Brant Alyea’s major league story is one of a spectacular entrance followed by a search for consistency. The tall, powerful outfielder made perhaps the most memorable debut possible in 1965: facing the Kansas City Athletics' Diego Segui, he swung at the first major league pitch he ever saw and sent it over the fence. He was only the ninth player in history to accomplish the feat. That raw power defined his career. After a trade to the Washington Senators, he had a breakout 1970 season, hitting .291 with 16 home runs in just 98 games. His most famous performance came that April, when he drove in 13 runs in two games, including a three-homer, seven-RBI outburst. But Alyea struggled with strikeouts and injuries, becoming a well-traveled bench bat for the Twins, Athletics, and Cardinals. His career was brief, but it was punctuated by unforgettable flashes of sheer, awe-inspiring force at the plate.
1928–1945
Born between the Depression and the end of WWII. Too young to fight, old enough to remember. They became the conformist middle managers of the 1950s — and the civil rights leaders who quietly dismantled Jim Crow.

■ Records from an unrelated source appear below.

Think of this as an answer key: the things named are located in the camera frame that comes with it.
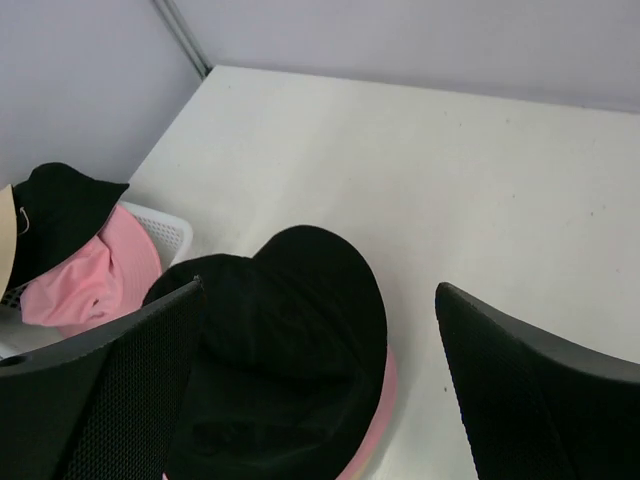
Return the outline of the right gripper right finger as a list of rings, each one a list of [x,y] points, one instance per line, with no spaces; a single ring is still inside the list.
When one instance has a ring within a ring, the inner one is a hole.
[[[639,366],[442,282],[435,312],[481,479],[636,479]]]

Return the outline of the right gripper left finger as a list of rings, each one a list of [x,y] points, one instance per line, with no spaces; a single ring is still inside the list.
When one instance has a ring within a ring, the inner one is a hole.
[[[204,313],[199,278],[1,362],[4,479],[161,479]]]

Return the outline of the pink bucket hat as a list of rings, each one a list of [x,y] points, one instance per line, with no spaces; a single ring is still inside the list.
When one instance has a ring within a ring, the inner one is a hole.
[[[392,419],[397,397],[397,368],[393,351],[387,348],[384,381],[376,412],[353,458],[337,480],[361,479]]]

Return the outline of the black cap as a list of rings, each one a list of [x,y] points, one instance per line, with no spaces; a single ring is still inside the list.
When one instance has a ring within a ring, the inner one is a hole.
[[[170,479],[354,479],[379,437],[385,306],[347,240],[299,225],[254,255],[169,268],[153,302],[202,283],[203,326],[168,454]]]

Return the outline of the black bucket hat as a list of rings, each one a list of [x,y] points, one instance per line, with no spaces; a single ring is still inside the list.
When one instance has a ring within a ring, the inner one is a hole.
[[[10,290],[54,269],[106,225],[127,183],[99,180],[50,162],[13,187],[17,247]]]

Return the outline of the beige cap with script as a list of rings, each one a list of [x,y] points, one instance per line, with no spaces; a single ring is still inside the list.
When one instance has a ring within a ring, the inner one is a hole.
[[[17,245],[17,219],[13,188],[9,184],[0,194],[0,296],[3,297],[11,277]]]

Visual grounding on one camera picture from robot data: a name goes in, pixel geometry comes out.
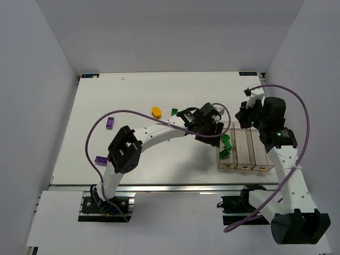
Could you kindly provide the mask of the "small green lego top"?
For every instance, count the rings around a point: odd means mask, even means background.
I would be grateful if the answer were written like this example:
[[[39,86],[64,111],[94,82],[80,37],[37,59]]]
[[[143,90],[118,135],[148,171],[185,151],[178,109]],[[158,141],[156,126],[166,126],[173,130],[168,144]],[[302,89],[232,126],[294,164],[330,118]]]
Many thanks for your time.
[[[174,116],[178,113],[178,109],[177,108],[173,108],[171,111],[171,115]]]

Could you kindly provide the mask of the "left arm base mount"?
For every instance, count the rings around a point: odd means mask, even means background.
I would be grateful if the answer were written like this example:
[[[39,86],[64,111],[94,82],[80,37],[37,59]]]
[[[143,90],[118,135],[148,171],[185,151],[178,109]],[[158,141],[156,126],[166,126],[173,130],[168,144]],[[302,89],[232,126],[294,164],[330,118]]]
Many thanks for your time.
[[[129,197],[114,197],[111,199],[111,202],[122,211],[127,219],[126,221],[119,210],[110,203],[104,202],[104,206],[99,208],[92,197],[83,197],[78,222],[127,223],[131,219],[133,209],[133,204],[130,201]]]

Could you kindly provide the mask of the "middle clear container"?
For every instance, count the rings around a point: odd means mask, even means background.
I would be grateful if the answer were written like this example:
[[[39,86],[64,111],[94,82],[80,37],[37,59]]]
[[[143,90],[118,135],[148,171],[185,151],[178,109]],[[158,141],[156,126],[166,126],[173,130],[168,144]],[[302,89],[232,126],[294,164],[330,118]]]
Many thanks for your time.
[[[243,171],[250,171],[255,167],[254,149],[250,129],[242,129],[238,122],[234,122],[234,147],[236,149],[237,167]]]

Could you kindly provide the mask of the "left clear container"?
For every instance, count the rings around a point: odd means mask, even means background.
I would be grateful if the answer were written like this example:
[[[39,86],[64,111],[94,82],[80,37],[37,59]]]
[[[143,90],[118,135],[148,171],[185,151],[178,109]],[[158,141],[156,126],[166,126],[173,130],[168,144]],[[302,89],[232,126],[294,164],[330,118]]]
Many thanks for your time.
[[[219,138],[217,150],[217,167],[220,169],[236,169],[237,154],[235,148],[235,130],[232,122],[229,129]]]

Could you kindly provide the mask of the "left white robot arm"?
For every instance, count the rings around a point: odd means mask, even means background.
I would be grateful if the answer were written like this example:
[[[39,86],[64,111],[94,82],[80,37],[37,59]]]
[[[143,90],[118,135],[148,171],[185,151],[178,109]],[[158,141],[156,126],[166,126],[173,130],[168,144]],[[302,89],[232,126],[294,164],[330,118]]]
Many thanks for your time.
[[[137,167],[145,150],[159,143],[191,134],[202,143],[219,147],[220,137],[228,130],[220,120],[228,113],[220,103],[206,103],[201,108],[182,110],[165,121],[155,120],[151,126],[135,130],[121,127],[108,146],[106,170],[100,174],[99,184],[92,187],[92,198],[99,207],[111,203],[122,177]]]

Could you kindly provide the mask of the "purple lego brick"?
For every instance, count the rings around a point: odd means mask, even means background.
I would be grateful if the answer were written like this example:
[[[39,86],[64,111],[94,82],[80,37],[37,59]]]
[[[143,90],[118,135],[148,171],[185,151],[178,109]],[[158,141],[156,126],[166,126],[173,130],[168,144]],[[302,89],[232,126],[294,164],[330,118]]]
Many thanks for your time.
[[[108,117],[106,122],[106,129],[112,130],[114,126],[115,119],[113,117]]]
[[[102,156],[96,156],[95,163],[100,166],[106,166],[108,162],[108,159],[106,157]]]

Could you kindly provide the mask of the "green lego brick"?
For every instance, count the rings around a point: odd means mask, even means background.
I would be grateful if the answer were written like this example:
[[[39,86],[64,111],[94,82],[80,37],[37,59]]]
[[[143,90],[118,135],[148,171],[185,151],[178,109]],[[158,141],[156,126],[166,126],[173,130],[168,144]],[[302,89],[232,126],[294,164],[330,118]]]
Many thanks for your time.
[[[232,149],[232,145],[230,144],[229,141],[225,142],[224,145],[225,145],[225,149],[227,149],[227,150],[231,150]]]
[[[219,152],[219,158],[220,158],[220,159],[225,159],[225,158],[229,157],[230,154],[231,154],[231,153],[230,153],[229,150],[223,149],[223,150],[221,150],[221,151]]]
[[[228,134],[223,134],[220,139],[223,143],[226,143],[230,141],[230,136]]]

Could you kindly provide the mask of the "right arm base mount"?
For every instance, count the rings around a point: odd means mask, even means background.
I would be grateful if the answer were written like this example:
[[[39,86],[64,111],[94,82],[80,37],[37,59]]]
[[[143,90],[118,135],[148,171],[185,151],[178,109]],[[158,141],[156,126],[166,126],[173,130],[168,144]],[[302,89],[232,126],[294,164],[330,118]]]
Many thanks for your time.
[[[255,210],[255,207],[249,204],[244,205],[240,195],[223,196],[221,199],[216,206],[222,208],[224,226],[243,220]]]

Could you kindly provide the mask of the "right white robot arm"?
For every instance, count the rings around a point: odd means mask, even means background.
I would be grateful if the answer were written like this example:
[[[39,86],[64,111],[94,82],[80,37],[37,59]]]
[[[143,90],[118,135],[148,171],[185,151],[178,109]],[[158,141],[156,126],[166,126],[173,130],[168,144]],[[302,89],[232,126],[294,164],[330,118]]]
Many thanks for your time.
[[[278,181],[282,201],[271,200],[265,190],[249,191],[248,202],[258,208],[270,223],[277,244],[317,244],[330,226],[327,213],[314,203],[298,163],[298,144],[294,132],[285,127],[286,104],[283,99],[257,99],[253,105],[242,102],[235,117],[243,129],[255,128],[265,146]]]

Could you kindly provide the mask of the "orange oval lego piece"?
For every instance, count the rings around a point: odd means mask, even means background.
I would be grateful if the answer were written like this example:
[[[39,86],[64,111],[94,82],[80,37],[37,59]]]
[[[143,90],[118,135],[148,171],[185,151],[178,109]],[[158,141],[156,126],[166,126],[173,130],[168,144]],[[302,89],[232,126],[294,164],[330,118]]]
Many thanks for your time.
[[[158,107],[153,107],[151,109],[151,114],[157,120],[161,119],[162,117],[162,111]]]

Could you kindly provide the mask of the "left blue table label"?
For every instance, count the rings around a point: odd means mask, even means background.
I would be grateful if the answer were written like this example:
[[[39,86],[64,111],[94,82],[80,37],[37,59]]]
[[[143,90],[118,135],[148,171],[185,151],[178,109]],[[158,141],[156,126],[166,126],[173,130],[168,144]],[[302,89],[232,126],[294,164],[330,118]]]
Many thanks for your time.
[[[92,78],[98,78],[99,73],[87,73],[87,74],[82,74],[81,78],[82,79],[92,79]]]

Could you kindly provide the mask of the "clear container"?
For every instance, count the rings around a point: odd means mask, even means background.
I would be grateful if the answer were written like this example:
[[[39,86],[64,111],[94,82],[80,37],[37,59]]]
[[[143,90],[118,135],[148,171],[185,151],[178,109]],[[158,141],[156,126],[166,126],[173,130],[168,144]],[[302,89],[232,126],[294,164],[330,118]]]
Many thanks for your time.
[[[255,167],[252,170],[259,172],[268,172],[273,168],[273,164],[266,153],[265,146],[260,141],[259,131],[252,127],[250,128],[250,134],[255,161]]]
[[[255,167],[254,149],[250,129],[242,129],[238,122],[234,122],[234,147],[236,149],[237,167],[243,171],[250,171]]]
[[[229,129],[219,138],[217,150],[217,167],[220,169],[236,169],[237,154],[235,148],[235,130],[232,122]]]

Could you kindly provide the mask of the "right clear container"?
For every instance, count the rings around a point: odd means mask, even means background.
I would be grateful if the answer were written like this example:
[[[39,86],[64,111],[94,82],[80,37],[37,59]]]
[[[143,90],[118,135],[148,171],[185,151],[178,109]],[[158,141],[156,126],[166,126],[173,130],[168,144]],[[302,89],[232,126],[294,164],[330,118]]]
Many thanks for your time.
[[[273,164],[266,153],[265,146],[260,141],[259,131],[252,127],[250,128],[250,134],[255,161],[255,167],[252,170],[259,172],[268,172],[273,168]]]

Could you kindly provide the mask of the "aluminium table rail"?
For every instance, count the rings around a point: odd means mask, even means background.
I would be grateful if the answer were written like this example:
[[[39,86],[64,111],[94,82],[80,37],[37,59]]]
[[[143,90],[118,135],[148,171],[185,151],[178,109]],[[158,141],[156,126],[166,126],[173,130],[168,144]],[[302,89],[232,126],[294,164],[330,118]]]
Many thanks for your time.
[[[229,192],[240,191],[241,185],[123,185],[116,192]],[[84,191],[90,190],[89,185],[50,185],[49,191]]]

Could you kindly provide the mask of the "right blue table label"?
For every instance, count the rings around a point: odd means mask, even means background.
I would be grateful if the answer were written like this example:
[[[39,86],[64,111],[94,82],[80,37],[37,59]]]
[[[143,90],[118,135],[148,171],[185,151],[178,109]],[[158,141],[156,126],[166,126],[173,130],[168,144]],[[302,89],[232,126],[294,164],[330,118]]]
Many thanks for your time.
[[[239,72],[240,76],[257,76],[257,72],[252,72],[252,71],[240,71]]]

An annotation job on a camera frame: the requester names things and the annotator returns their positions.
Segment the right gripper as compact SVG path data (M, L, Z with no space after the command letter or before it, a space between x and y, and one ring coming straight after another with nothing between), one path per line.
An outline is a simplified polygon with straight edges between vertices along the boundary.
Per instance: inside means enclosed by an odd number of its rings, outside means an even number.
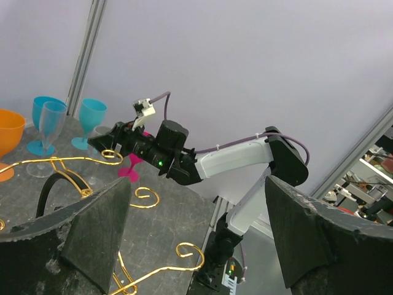
M154 136L136 127L135 121L119 122L113 127L96 126L88 137L87 143L98 152L106 149L119 152L122 156L134 154L147 163L156 163Z

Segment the pink wine glass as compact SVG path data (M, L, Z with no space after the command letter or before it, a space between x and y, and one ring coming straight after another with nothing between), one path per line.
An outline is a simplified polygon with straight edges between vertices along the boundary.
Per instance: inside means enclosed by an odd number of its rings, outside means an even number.
M138 173L135 171L135 166L137 164L142 163L144 160L136 156L135 154L130 154L128 156L130 160L130 166L129 167L123 167L120 168L117 172L118 177L120 178L128 178L131 183L135 183L139 179Z

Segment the clear wine glass front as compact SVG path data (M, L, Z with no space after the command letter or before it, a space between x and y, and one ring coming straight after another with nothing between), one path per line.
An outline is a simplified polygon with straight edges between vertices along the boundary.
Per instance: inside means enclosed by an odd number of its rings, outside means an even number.
M39 133L42 143L42 156L48 155L48 149L59 137L66 119L67 107L59 102L45 102L39 121ZM26 171L33 177L46 178L53 172L50 162L33 162L28 164Z

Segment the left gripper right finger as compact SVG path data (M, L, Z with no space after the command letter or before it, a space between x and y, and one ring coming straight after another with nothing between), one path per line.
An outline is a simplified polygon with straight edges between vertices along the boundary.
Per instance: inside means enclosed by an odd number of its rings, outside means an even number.
M292 294L392 294L392 228L311 198L275 176L265 195Z

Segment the orange wine glass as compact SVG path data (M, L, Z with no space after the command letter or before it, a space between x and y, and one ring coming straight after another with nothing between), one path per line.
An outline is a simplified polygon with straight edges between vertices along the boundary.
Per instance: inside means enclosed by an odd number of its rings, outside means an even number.
M13 151L21 141L25 118L7 109L1 109L1 158Z

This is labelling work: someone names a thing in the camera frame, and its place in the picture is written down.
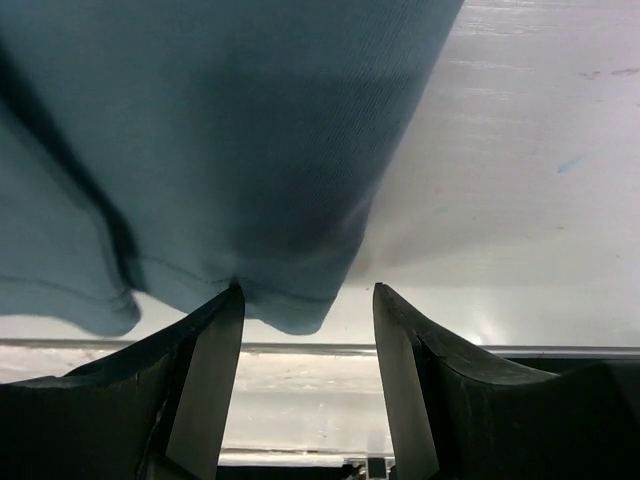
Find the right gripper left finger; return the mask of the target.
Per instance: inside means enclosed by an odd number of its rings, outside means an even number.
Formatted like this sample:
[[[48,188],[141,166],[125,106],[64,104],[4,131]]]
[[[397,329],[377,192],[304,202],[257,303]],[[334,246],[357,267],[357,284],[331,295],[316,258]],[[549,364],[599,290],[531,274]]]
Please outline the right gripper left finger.
[[[239,287],[69,373],[1,388],[5,479],[212,479],[239,360]]]

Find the grey-blue t shirt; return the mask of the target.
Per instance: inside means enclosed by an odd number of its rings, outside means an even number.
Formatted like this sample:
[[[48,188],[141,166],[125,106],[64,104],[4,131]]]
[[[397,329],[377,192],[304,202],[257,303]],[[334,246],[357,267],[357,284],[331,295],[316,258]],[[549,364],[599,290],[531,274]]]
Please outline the grey-blue t shirt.
[[[5,1],[1,311],[317,332],[457,1]]]

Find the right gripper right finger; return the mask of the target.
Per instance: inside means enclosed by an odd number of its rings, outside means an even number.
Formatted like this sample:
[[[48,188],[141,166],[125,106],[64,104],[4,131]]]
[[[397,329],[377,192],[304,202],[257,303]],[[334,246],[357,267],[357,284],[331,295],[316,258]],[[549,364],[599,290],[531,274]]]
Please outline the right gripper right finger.
[[[635,479],[639,359],[549,372],[491,353],[373,291],[376,350],[400,479]]]

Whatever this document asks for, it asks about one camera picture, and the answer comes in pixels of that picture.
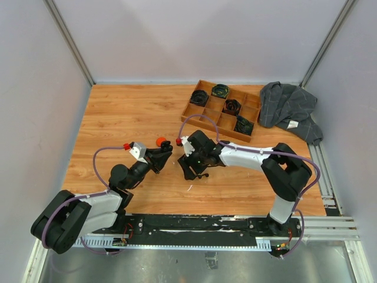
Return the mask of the orange earbud case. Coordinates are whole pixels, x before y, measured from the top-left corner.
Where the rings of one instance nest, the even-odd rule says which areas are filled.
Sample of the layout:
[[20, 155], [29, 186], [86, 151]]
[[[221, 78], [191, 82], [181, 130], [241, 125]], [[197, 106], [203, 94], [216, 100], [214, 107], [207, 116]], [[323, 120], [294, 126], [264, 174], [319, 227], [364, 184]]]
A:
[[156, 145], [158, 147], [161, 147], [162, 143], [166, 141], [166, 139], [164, 137], [159, 137], [157, 140], [156, 140]]

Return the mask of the black earbud case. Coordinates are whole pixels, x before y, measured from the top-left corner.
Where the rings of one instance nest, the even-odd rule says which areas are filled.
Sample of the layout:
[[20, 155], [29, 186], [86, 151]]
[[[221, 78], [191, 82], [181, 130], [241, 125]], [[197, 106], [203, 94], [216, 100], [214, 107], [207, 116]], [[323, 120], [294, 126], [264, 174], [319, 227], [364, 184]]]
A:
[[173, 146], [171, 145], [171, 141], [168, 141], [168, 140], [162, 141], [160, 144], [160, 148], [161, 148], [162, 153], [173, 151]]

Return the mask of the black earbud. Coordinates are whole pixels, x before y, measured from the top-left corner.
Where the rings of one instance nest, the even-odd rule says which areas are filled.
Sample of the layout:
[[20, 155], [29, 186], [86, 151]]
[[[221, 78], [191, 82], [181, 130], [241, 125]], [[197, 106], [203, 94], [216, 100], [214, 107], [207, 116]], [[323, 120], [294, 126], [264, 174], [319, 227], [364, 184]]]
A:
[[209, 174], [208, 174], [208, 173], [205, 173], [205, 174], [197, 175], [197, 177], [198, 177], [199, 179], [202, 179], [203, 177], [209, 177]]

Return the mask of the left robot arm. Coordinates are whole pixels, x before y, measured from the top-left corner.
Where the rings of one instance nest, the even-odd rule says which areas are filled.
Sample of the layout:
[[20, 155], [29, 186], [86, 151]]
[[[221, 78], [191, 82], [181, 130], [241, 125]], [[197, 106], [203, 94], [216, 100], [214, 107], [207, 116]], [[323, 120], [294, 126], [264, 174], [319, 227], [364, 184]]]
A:
[[59, 191], [31, 226], [31, 235], [42, 246], [57, 254], [69, 250], [80, 237], [105, 228], [113, 233], [125, 229], [124, 209], [130, 203], [135, 189], [148, 172], [159, 174], [173, 153], [173, 146], [158, 146], [148, 149], [140, 143], [122, 146], [135, 158], [131, 167], [115, 165], [108, 181], [103, 181], [105, 190], [92, 194], [73, 194]]

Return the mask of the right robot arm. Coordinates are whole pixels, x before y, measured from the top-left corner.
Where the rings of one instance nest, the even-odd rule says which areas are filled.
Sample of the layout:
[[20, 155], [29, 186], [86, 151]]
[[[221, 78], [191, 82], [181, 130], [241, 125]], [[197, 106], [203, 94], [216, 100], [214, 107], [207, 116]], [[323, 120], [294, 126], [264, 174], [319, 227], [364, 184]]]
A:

Brant was born in 1940, placing them squarely in The Silent Generation. The events that shaped this generation — world wars, depression, and rapid industrialization — shaped the world they entered and the choices available to them.
The biggest hits of 1940
#1 Movie
Fantasia
Best Picture
Rebecca
The world at every milestone
The Blitz: Germany bombs London
WWII ends; atomic bombs dropped on Hiroshima and Nagasaki
DNA structure discovered by Watson and Crick
Elvis Presley appears on The Ed Sullivan Show
NASA founded
Yuri Gagarin becomes the first human in space
First Earth Day; The Beatles break up
John Lennon shot and killed in New York
Hubble Space Telescope launched; Germany reunifies
Y2K passes without incident; contested Bush-Gore election
Deepwater Horizon oil spill; iPad launched
COVID-19 pandemic shuts down the world
AI reshapes industries; Paris Olympics
His full name was Garrabrant Ryerson Alyea.
He was originally signed by the Philadelphia Phillies as an amateur free agent in 1958.
After baseball, he worked for many years as a sales representative for a beer distributor in New Jersey.
He was a standout basketball player at Montclair State University before focusing on baseball.
“The first pitch told me I belonged; the rest were a fight to stay.”